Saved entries
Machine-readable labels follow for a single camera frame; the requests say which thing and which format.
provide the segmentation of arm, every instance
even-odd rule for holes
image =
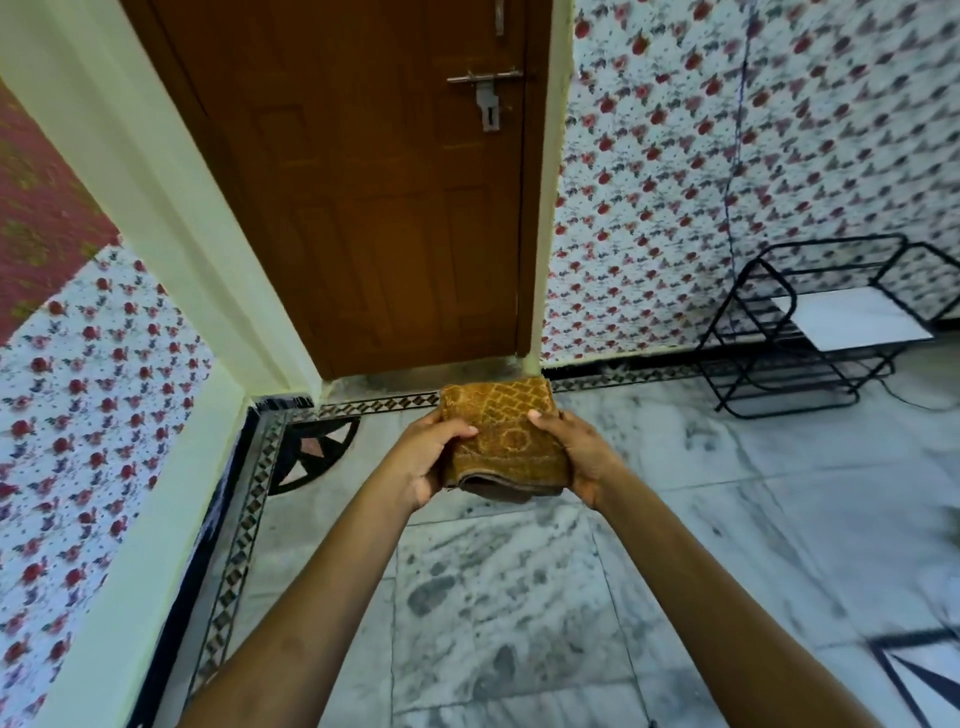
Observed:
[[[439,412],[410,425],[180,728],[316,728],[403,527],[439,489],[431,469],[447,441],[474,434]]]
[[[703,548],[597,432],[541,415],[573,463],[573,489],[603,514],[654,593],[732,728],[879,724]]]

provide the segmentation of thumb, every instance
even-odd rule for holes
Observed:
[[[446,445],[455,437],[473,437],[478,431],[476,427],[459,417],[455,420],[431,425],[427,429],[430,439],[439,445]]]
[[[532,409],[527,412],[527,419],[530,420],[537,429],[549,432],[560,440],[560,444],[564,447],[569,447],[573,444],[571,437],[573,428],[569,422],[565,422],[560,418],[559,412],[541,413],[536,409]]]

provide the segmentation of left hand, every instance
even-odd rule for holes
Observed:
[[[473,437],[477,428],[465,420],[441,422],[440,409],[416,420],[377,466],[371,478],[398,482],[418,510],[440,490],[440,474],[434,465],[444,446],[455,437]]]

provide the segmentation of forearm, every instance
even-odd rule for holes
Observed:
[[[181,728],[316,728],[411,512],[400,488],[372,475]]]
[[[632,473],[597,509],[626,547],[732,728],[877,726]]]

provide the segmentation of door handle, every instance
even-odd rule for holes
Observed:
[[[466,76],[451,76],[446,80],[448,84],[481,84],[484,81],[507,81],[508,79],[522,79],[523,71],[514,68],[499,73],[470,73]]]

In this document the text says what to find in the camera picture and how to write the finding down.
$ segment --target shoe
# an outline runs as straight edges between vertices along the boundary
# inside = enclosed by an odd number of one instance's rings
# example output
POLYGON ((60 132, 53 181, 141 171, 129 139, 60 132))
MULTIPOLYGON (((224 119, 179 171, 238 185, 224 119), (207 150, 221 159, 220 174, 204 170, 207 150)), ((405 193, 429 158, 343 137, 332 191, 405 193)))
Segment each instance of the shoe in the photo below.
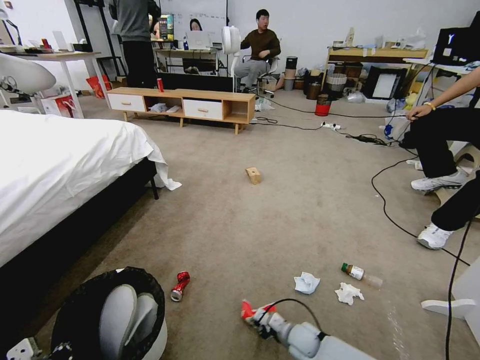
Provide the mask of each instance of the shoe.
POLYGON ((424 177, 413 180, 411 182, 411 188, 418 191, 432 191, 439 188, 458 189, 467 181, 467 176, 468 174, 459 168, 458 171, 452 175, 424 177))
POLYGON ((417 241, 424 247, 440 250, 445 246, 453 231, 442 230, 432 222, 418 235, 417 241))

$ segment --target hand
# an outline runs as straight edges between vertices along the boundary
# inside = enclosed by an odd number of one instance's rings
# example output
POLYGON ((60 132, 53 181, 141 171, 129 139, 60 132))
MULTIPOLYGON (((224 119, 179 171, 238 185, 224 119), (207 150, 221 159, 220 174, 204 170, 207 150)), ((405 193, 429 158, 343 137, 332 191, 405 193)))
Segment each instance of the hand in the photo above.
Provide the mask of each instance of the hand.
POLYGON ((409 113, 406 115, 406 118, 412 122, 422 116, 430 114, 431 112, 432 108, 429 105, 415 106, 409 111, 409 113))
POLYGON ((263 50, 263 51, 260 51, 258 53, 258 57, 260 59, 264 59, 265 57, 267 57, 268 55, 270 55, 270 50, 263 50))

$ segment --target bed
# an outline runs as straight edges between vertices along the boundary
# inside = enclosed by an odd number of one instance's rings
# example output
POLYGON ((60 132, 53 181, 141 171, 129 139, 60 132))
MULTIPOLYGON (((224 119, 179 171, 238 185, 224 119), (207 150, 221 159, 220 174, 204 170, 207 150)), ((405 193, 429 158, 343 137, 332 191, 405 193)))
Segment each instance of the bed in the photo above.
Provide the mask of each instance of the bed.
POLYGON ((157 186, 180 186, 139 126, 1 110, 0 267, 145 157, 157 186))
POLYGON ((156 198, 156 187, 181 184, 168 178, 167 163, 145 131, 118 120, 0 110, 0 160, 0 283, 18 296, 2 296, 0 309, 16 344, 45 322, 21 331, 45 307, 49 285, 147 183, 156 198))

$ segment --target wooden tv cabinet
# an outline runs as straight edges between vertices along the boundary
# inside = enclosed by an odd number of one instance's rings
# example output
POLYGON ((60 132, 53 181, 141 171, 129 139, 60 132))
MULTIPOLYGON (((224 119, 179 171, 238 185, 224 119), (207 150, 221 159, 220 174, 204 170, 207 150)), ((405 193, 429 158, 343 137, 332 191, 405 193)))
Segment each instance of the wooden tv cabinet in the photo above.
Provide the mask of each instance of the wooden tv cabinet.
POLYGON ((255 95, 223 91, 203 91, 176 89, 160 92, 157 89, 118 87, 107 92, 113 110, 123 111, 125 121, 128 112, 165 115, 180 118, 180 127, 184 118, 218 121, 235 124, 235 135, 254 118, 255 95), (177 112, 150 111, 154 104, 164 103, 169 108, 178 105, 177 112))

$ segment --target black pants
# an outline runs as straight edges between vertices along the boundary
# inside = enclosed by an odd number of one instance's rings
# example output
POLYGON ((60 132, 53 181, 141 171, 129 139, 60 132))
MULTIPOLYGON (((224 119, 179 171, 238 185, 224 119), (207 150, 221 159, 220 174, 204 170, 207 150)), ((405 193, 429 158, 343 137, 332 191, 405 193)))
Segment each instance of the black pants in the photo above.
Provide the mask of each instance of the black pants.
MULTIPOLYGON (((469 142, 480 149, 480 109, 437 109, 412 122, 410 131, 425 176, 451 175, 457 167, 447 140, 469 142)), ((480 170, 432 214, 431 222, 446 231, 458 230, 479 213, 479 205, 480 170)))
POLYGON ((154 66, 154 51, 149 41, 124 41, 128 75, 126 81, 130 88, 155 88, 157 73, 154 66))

==

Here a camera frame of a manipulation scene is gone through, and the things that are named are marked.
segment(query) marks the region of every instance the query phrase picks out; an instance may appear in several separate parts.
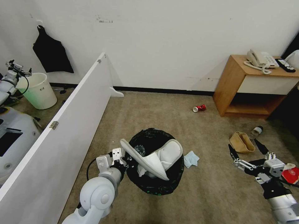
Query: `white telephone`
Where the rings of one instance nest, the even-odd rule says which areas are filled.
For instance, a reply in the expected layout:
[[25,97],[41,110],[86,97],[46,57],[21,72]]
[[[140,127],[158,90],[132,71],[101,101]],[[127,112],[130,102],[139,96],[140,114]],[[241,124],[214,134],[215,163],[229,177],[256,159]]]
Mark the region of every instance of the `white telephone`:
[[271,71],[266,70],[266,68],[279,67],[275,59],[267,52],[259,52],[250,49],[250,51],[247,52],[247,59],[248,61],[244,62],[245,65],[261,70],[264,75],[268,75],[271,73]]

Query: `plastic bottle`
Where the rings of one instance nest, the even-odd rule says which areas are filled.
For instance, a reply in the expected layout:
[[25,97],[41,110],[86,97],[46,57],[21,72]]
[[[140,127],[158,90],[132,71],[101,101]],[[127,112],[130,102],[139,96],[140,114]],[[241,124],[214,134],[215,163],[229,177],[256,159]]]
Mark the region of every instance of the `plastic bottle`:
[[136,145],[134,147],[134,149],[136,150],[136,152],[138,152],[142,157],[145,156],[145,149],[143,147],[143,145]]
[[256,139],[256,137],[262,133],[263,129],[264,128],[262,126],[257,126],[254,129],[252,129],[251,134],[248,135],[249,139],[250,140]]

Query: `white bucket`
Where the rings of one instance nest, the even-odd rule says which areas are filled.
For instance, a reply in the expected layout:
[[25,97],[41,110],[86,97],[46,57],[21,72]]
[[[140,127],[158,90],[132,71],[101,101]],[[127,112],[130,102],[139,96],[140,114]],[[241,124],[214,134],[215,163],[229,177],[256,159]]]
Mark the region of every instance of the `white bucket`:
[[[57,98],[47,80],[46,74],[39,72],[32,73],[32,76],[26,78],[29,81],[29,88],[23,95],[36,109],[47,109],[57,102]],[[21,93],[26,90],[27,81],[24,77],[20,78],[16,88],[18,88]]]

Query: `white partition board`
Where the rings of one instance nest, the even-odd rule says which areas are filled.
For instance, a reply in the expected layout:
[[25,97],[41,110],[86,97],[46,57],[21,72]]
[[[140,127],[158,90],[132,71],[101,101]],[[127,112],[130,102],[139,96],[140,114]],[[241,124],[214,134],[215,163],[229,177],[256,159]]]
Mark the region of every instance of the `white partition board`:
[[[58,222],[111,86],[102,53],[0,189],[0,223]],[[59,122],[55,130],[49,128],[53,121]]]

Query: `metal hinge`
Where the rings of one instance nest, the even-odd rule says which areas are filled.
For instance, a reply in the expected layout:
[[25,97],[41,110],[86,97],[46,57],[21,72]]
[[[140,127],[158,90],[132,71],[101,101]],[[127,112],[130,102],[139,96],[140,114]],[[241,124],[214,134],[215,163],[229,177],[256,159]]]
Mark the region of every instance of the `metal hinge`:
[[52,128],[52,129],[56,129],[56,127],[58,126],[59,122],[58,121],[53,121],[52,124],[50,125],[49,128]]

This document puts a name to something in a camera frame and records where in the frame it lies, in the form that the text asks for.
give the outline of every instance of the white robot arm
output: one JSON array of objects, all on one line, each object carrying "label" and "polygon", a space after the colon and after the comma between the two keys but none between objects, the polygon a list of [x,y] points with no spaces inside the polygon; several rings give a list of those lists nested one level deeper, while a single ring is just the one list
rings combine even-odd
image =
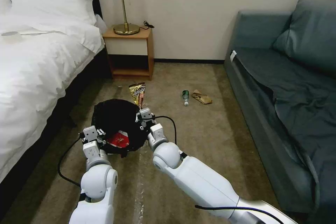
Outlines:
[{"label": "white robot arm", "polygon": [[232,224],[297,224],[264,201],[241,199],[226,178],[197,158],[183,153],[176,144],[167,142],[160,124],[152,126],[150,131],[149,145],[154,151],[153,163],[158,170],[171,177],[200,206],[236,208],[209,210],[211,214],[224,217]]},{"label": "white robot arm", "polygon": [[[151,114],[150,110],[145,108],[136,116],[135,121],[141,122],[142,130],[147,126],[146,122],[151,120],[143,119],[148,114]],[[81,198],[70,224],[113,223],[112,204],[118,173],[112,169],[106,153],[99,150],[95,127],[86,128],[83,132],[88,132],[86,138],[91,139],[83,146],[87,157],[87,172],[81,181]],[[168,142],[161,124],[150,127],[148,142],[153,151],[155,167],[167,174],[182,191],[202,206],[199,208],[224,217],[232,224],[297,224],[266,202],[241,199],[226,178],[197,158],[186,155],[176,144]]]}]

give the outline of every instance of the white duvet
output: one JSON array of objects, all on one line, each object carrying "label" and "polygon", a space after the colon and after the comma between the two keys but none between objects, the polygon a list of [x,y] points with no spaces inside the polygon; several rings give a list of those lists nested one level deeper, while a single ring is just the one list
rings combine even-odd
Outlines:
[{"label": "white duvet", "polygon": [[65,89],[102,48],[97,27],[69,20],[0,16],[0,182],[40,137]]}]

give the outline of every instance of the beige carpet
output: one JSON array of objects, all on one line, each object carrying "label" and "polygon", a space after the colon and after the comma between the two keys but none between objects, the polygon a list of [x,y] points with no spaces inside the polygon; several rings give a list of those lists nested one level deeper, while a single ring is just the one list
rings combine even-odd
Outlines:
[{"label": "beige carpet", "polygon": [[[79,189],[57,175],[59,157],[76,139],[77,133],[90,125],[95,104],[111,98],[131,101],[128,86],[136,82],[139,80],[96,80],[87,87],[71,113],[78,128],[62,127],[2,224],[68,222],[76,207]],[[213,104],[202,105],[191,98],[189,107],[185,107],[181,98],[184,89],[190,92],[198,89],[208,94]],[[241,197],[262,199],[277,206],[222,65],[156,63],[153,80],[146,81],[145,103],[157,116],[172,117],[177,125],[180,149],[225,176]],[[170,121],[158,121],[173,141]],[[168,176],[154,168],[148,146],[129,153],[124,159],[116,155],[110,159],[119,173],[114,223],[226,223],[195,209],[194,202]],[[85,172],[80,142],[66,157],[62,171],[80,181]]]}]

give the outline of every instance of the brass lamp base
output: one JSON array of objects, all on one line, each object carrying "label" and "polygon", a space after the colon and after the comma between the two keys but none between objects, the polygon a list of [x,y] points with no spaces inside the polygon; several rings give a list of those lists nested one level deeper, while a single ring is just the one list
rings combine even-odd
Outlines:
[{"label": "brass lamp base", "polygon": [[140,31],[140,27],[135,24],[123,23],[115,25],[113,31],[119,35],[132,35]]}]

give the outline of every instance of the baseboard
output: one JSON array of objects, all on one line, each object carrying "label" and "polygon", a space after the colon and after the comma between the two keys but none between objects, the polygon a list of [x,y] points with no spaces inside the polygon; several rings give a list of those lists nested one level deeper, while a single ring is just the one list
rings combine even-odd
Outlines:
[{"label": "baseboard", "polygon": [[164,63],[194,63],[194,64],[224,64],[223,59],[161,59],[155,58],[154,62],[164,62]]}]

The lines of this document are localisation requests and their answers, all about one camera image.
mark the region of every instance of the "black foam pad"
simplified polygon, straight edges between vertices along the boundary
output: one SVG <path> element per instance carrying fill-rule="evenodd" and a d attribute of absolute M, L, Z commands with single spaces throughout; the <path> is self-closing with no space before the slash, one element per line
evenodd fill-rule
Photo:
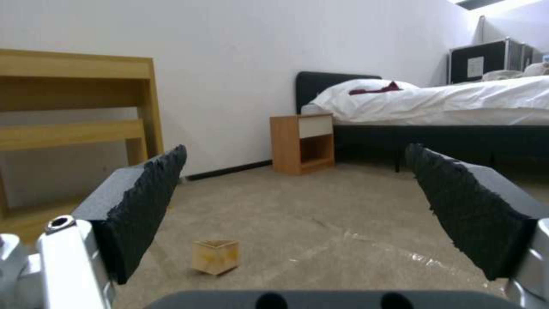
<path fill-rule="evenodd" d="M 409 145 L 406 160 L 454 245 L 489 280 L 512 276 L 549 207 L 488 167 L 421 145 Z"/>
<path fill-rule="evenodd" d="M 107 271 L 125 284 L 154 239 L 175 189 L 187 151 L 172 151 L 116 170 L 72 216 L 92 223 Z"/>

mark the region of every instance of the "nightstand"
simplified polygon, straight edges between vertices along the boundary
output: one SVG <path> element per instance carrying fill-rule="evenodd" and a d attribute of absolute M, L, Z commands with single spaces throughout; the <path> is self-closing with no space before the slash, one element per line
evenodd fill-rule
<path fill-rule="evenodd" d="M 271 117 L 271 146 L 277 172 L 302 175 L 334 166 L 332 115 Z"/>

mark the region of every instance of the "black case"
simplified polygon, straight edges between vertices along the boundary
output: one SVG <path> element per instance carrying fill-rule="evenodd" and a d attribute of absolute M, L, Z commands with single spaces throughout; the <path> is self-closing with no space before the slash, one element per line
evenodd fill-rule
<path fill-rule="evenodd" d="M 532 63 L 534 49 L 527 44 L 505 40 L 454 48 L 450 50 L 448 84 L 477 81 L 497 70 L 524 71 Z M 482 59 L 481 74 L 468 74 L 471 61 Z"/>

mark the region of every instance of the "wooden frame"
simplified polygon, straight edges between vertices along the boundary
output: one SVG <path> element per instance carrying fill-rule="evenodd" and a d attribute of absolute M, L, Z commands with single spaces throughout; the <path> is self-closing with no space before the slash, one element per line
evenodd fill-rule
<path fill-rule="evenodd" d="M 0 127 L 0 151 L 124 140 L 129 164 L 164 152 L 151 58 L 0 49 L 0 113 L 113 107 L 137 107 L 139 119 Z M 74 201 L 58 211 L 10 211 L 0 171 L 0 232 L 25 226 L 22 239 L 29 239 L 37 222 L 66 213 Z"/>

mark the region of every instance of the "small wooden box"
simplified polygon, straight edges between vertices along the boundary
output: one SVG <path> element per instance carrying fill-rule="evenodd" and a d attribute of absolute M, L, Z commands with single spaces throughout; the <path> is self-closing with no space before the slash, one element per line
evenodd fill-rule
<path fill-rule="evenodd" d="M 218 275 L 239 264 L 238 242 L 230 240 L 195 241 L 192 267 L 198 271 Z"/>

--

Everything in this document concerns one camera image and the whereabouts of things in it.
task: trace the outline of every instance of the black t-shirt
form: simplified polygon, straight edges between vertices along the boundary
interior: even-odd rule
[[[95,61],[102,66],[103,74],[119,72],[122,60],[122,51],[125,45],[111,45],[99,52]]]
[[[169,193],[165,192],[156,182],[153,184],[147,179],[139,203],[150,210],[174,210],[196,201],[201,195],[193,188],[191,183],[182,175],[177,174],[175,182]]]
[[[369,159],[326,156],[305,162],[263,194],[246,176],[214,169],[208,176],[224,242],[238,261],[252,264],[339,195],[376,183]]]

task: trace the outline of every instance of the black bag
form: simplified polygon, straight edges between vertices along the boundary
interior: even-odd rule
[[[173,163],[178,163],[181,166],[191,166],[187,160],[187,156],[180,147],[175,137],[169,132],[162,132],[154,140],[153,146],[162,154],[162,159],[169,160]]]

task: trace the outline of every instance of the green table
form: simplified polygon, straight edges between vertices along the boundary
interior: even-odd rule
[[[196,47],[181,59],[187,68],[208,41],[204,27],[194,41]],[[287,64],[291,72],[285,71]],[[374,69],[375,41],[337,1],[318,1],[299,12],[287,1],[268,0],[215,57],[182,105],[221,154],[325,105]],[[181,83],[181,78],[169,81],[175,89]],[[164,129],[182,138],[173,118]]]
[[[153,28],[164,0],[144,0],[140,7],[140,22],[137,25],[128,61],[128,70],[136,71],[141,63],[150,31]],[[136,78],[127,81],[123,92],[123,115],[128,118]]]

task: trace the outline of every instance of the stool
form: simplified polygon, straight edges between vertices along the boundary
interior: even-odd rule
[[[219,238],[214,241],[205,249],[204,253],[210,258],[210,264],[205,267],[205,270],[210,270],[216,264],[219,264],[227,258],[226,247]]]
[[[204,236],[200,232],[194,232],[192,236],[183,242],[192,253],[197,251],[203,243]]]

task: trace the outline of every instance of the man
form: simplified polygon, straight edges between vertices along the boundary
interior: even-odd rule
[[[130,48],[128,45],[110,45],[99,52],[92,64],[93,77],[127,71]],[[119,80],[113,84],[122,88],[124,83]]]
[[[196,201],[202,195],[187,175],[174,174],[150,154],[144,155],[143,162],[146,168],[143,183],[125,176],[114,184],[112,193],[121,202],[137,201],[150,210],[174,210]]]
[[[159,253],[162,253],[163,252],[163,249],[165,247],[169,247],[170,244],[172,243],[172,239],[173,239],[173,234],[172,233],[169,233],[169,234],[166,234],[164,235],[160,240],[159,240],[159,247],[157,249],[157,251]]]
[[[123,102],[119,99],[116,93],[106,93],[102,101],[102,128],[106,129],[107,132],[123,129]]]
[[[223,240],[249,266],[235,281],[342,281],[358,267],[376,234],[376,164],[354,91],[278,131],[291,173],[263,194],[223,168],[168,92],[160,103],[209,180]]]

**EXERCISE BRIEF**
All lines above containing the string "task": copy each one.

**EXERCISE RESPONSE**
task: trace the outline of every instance of the black t-shirt
task: trace the outline of every instance of the black bag
task: trace the outline of every instance of the green table
task: trace the outline of every instance of the stool
task: trace the outline of every instance of the man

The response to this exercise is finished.